*DATA EXCERPT*.
┄┄┄┄┄┄┄┄┄┄┄┄┄┄┄┄┄┄┄┄

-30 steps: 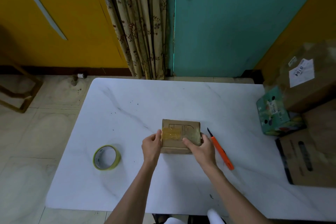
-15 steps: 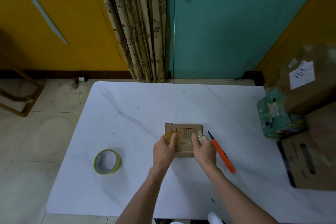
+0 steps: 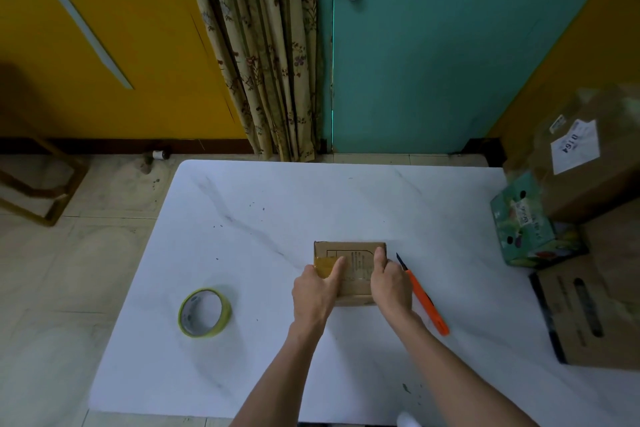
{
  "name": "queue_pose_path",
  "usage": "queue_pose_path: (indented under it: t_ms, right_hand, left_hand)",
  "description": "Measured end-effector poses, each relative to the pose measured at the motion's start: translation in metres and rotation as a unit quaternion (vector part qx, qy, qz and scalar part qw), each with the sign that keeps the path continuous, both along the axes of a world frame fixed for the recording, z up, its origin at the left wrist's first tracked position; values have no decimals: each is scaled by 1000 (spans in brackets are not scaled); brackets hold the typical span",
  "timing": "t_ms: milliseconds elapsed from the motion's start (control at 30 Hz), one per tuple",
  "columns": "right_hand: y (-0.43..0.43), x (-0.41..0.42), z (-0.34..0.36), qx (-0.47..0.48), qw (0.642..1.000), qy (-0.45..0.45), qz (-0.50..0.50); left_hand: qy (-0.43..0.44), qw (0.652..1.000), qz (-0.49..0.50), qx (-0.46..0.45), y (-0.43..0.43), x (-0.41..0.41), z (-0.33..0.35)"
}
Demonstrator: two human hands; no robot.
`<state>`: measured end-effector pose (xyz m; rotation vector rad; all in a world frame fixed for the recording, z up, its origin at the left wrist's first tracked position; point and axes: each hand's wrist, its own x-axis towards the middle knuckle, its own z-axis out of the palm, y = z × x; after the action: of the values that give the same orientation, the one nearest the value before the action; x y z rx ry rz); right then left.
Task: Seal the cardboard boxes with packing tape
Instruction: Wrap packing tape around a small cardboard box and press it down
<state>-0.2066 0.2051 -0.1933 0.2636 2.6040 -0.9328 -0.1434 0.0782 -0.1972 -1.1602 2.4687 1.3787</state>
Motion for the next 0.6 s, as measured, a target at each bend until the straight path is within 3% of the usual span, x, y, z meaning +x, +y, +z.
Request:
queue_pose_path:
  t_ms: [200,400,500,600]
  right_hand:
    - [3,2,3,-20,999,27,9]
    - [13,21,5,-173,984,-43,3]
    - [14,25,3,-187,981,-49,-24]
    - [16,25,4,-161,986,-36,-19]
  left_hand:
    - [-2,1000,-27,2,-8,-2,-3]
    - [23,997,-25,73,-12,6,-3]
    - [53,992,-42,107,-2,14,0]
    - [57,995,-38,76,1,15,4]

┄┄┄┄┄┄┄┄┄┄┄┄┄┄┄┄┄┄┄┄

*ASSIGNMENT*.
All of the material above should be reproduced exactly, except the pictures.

*RESPONSE BELOW*.
-30 steps: 
-15 steps: 
+0 steps: 
{
  "name": "queue_pose_path",
  "usage": "queue_pose_path: (indented under it: t_ms, right_hand, left_hand)",
  "description": "Measured end-effector poses, each relative to the pose measured at the motion's start: translation in metres and rotation as a unit quaternion (vector part qx, qy, qz and scalar part qw), each with the sign that keeps the path continuous, both along the axes of a world frame fixed for the recording, z up, its origin at the left wrist's first tracked position; values have no decimals: each is scaled by 1000 (spans in brackets are not scaled); brackets hold the typical span",
  "timing": "t_ms: milliseconds elapsed from the motion's start (control at 30 Hz), one per tuple",
  "columns": "right_hand: y (-0.43..0.43), x (-0.41..0.42), z (-0.34..0.36), qx (-0.47..0.48), qw (0.642..1.000), qy (-0.45..0.45), qz (-0.50..0.50); left_hand: qy (-0.43..0.44), qw (0.652..1.000), qz (-0.49..0.50), qx (-0.46..0.45), y (-0.43..0.43), x (-0.41..0.41), z (-0.33..0.35)"
}
Demonstrator: two human hands; no robot.
`<state>`: measured end-effector pose (xyz m; rotation vector rad; all in a world frame fixed for the recording, z up, its origin at the left wrist's first tracked position; point and axes: each hand's wrist, its own x-axis towards the middle knuckle, its own z-axis out of the palm, y = z × x; after the action: of the values that give the same orientation, the one nearest the value before the action; x y z rx ry rz); right then left.
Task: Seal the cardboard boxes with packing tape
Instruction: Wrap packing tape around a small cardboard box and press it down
<state>-0.2066 0.2051 -0.1933 0.2636 2.6040 -0.9328 -0.1434 0.0782 -0.1972 -1.1602 2.4687 1.3787</state>
Motion for the next 0.6 s, as measured, a target at each bend until the straight path is within 3% of the usual span, x, y, z meaning +x, +y, +z.
Request:
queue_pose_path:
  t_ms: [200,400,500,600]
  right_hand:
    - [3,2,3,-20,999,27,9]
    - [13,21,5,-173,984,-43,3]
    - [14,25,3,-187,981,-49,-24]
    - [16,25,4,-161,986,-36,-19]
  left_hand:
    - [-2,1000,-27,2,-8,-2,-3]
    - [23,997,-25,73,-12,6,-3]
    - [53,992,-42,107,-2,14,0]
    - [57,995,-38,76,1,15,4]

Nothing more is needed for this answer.